"""

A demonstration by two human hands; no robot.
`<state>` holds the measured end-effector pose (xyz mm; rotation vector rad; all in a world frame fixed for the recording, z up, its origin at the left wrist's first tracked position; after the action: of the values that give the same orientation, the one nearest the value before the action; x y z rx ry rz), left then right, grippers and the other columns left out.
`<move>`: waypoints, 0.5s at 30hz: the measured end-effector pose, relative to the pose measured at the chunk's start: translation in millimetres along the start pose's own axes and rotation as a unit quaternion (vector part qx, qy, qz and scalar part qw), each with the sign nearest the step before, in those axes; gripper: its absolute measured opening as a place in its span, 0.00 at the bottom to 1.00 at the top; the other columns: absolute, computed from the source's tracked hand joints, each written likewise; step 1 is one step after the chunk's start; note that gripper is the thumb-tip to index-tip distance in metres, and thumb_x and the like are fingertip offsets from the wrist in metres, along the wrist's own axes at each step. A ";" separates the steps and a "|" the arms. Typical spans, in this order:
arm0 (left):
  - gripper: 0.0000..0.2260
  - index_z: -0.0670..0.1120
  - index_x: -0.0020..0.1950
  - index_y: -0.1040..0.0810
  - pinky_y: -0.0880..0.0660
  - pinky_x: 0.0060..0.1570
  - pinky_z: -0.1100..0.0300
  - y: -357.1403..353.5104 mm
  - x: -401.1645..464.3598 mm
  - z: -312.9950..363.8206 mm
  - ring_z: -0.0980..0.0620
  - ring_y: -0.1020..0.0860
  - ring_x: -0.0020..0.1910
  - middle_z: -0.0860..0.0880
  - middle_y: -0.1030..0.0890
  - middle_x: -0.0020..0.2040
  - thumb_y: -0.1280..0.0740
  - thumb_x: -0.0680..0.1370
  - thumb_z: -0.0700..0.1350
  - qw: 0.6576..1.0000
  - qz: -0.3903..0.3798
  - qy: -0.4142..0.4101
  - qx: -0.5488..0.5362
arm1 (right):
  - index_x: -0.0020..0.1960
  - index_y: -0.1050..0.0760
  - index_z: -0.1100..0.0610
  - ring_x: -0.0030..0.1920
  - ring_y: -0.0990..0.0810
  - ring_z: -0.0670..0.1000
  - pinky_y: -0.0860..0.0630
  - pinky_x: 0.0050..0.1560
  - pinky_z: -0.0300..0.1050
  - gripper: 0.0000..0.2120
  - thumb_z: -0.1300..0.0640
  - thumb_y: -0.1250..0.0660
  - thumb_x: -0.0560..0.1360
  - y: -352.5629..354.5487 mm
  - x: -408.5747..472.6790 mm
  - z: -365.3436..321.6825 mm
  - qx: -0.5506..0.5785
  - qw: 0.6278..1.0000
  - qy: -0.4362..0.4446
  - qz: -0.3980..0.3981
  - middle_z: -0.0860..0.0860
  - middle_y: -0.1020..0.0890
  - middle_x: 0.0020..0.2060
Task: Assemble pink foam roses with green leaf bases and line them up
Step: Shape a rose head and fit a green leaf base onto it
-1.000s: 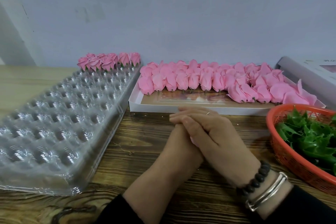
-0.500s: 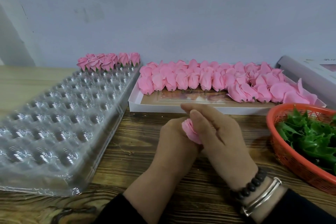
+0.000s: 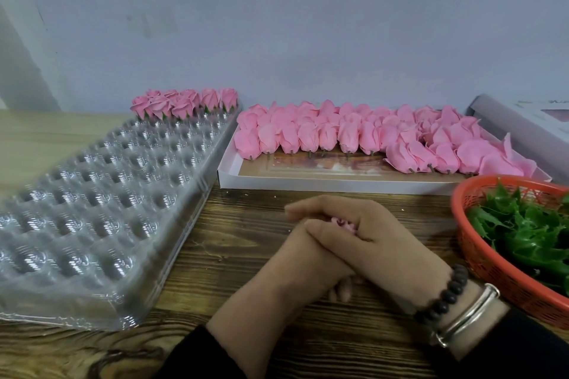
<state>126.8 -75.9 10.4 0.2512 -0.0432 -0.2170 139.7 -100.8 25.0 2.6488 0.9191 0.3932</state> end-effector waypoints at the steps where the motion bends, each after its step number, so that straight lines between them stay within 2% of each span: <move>1: 0.13 0.44 0.32 0.27 0.34 0.23 0.65 2.6 0.5 5.3 0.55 0.31 0.21 0.53 0.28 0.21 0.36 0.75 0.33 1.000 0.009 -0.021 -0.003 | 0.57 0.24 0.42 0.34 0.16 0.50 0.23 0.28 0.39 0.13 0.50 0.34 0.73 4.0 0.6 0.3 0.010 1.000 0.000 0.013 0.42 0.18 0.50; 3: 0.14 0.46 0.32 0.27 0.35 0.22 0.69 11.5 2.2 13.8 0.60 0.31 0.20 0.55 0.27 0.20 0.36 0.75 0.31 0.998 0.035 -0.056 -0.003 | 0.59 0.27 0.40 0.48 0.19 0.41 0.23 0.43 0.33 0.21 0.46 0.31 0.66 14.4 1.4 1.1 -0.028 0.998 0.011 0.048 0.39 0.20 0.54; 5: 0.16 0.49 0.31 0.25 0.33 0.26 0.73 22.8 3.4 15.3 0.63 0.27 0.23 0.56 0.24 0.23 0.34 0.74 0.32 0.995 0.072 -0.074 0.001 | 0.60 0.29 0.40 0.54 0.23 0.35 0.28 0.53 0.29 0.27 0.42 0.29 0.62 21.9 -0.1 -0.8 -0.042 0.995 0.026 0.084 0.39 0.20 0.55; 8: 0.14 0.51 0.32 0.24 0.30 0.29 0.72 29.0 4.4 9.9 0.64 0.24 0.28 0.55 0.22 0.26 0.33 0.73 0.34 0.990 0.117 -0.073 0.019 | 0.59 0.27 0.42 0.56 0.24 0.35 0.29 0.54 0.28 0.26 0.38 0.33 0.62 27.5 -3.9 -8.4 -0.003 0.988 0.062 0.141 0.39 0.20 0.55; 10: 0.11 0.49 0.40 0.20 0.27 0.33 0.72 23.9 4.0 10.1 0.64 0.22 0.33 0.49 0.20 0.32 0.35 0.75 0.34 0.989 0.126 -0.077 0.029 | 0.56 0.24 0.45 0.53 0.22 0.36 0.29 0.52 0.28 0.21 0.38 0.39 0.66 24.7 -4.9 -14.3 -0.010 0.982 0.083 0.171 0.38 0.19 0.50; 11: 0.08 0.44 0.44 0.21 0.27 0.36 0.72 20.4 4.1 12.0 0.65 0.22 0.35 0.47 0.20 0.34 0.37 0.76 0.33 0.988 0.125 -0.084 0.024 | 0.54 0.22 0.46 0.50 0.22 0.36 0.29 0.49 0.28 0.20 0.38 0.41 0.69 22.7 -5.5 -16.8 -0.035 0.978 0.090 0.186 0.37 0.18 0.47; 13: 0.09 0.39 0.43 0.23 0.28 0.38 0.73 13.1 5.5 16.4 0.67 0.23 0.36 0.50 0.22 0.36 0.40 0.77 0.29 0.989 0.110 -0.091 0.039 | 0.50 0.19 0.48 0.48 0.21 0.36 0.28 0.49 0.31 0.17 0.42 0.43 0.73 20.6 -4.7 -19.0 -0.088 0.971 0.089 0.205 0.38 0.17 0.44; 15: 0.07 0.35 0.49 0.24 0.31 0.37 0.76 10.1 7.8 18.7 0.72 0.26 0.35 0.55 0.26 0.37 0.40 0.77 0.29 0.988 0.100 -0.092 0.068 | 0.49 0.18 0.50 0.51 0.22 0.36 0.29 0.56 0.33 0.16 0.48 0.43 0.74 20.7 -1.7 -18.7 -0.120 0.970 0.085 0.193 0.39 0.17 0.46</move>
<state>135.2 -72.6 31.2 0.3600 -0.2666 -0.0375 143.1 -113.6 49.6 2.5849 0.3611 0.7795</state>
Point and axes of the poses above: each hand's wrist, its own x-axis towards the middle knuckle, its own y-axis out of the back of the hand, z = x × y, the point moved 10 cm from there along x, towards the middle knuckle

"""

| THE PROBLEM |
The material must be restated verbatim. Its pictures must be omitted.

| ANSWER |
A demonstration by two human hands; no robot.
`<state>` holds the measured end-effector pose (xyz mm; rotation vector rad; all in a world frame fixed for the recording, z up, its origin at the left wrist's first tracked position; after the action: of the values that give the same orientation, the one nearest the value before the action; x y z rx ry rz), left then right, grippers and the other columns left out.
`<move>`: waypoints, 0.5s at 30hz: the measured end-effector pose, relative to the pose measured at the chunk's start: translation in millimetres along the start pose's own axes and rotation as a unit quaternion (vector part qx, qy, qz and scalar part qw), each with the sign nearest the step before, in those axes; gripper: its absolute measured opening as a place in its span, 0.00 at the bottom to 1.00 at the top; the other columns: absolute, computed from the source's tracked hand joints, each written likewise; step 1 is one step after the chunk's start; note that gripper is the thumb-tip to index-tip distance in metres, and thumb_x and the like are fingertip offsets from the wrist in metres, along the wrist's own axes at each step. A ";" separates the steps and a "|" the arms. Typical spans, in this order:
arm0 (left):
  - gripper: 0.0000..0.2260
  - index_z: -0.0670..0.1120
  - index_x: -0.0020..0.1950
  - index_y: -0.1040..0.0810
  - pinky_y: -0.0880..0.0660
  - pinky_x: 0.0060..0.1570
  - pinky_z: -0.1100..0.0300
  - y: -357.1403..353.5104 mm
  - x: -401.1645..464.3598 mm
  - z: -312.9950..363.8206 mm
  - ring_z: -0.0980..0.0620
  - ring_y: -0.1020..0.0860
  - ring_x: -0.0020..0.1910
  - middle_z: -0.0860..0.0880
  - middle_y: -0.1030..0.0890
  - middle_x: -0.0020..0.2040
  - thumb_y: -0.1280..0.0740
  - thumb_x: -0.0680..0.1370
  - thumb_z: -0.0700..0.1350
  - qw: 0.6576..1.0000
  - qz: -0.3903..0.3798
  - qy: -0.4142..0.4101
  - qx: -0.5488..0.5362
arm1 (right):
  - index_x: -0.0020..0.1960
  - index_y: -0.1050..0.0760
  - index_z: -0.1100..0.0610
  - ring_x: -0.0030..0.1920
  - ring_y: -0.0990..0.0810
  - ring_z: -0.0670..0.1000
  - pinky_y: -0.0860..0.0630
  - pinky_x: 0.0050..0.1560
  - pinky_z: -0.0300..0.1050
  - gripper: 0.0000..0.2120
  - thumb_z: -0.1300..0.0640
  - thumb_y: -0.1250..0.0660
  - thumb_x: -0.0560..0.1360
  - y: -352.5629..354.5487 mm
  - x: -408.5747..472.6790 mm
  - z: -365.3436..321.6825 mm
  - qx: -0.5506..0.5785
  - qw: 0.6278..1.0000
  - qy: -0.4362..0.4446
  - qz: -0.3980..0.3981
  - middle_z: -0.0860..0.0860
  - middle_y: -0.1020..0.0890
  - middle_x: 0.0020..0.2060
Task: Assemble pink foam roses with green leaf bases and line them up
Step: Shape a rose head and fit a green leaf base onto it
-1.000s: 
-0.500s: 
+0.000s: 
<state>126.8 -75.9 10.4 0.2512 -0.0432 -0.2170 139.7 -100.8 25.0 2.6488 0.9191 0.3932</state> end-effector waypoints at the steps where the motion bends, each after its step number, so that straight lines between them stay within 2% of each span: <move>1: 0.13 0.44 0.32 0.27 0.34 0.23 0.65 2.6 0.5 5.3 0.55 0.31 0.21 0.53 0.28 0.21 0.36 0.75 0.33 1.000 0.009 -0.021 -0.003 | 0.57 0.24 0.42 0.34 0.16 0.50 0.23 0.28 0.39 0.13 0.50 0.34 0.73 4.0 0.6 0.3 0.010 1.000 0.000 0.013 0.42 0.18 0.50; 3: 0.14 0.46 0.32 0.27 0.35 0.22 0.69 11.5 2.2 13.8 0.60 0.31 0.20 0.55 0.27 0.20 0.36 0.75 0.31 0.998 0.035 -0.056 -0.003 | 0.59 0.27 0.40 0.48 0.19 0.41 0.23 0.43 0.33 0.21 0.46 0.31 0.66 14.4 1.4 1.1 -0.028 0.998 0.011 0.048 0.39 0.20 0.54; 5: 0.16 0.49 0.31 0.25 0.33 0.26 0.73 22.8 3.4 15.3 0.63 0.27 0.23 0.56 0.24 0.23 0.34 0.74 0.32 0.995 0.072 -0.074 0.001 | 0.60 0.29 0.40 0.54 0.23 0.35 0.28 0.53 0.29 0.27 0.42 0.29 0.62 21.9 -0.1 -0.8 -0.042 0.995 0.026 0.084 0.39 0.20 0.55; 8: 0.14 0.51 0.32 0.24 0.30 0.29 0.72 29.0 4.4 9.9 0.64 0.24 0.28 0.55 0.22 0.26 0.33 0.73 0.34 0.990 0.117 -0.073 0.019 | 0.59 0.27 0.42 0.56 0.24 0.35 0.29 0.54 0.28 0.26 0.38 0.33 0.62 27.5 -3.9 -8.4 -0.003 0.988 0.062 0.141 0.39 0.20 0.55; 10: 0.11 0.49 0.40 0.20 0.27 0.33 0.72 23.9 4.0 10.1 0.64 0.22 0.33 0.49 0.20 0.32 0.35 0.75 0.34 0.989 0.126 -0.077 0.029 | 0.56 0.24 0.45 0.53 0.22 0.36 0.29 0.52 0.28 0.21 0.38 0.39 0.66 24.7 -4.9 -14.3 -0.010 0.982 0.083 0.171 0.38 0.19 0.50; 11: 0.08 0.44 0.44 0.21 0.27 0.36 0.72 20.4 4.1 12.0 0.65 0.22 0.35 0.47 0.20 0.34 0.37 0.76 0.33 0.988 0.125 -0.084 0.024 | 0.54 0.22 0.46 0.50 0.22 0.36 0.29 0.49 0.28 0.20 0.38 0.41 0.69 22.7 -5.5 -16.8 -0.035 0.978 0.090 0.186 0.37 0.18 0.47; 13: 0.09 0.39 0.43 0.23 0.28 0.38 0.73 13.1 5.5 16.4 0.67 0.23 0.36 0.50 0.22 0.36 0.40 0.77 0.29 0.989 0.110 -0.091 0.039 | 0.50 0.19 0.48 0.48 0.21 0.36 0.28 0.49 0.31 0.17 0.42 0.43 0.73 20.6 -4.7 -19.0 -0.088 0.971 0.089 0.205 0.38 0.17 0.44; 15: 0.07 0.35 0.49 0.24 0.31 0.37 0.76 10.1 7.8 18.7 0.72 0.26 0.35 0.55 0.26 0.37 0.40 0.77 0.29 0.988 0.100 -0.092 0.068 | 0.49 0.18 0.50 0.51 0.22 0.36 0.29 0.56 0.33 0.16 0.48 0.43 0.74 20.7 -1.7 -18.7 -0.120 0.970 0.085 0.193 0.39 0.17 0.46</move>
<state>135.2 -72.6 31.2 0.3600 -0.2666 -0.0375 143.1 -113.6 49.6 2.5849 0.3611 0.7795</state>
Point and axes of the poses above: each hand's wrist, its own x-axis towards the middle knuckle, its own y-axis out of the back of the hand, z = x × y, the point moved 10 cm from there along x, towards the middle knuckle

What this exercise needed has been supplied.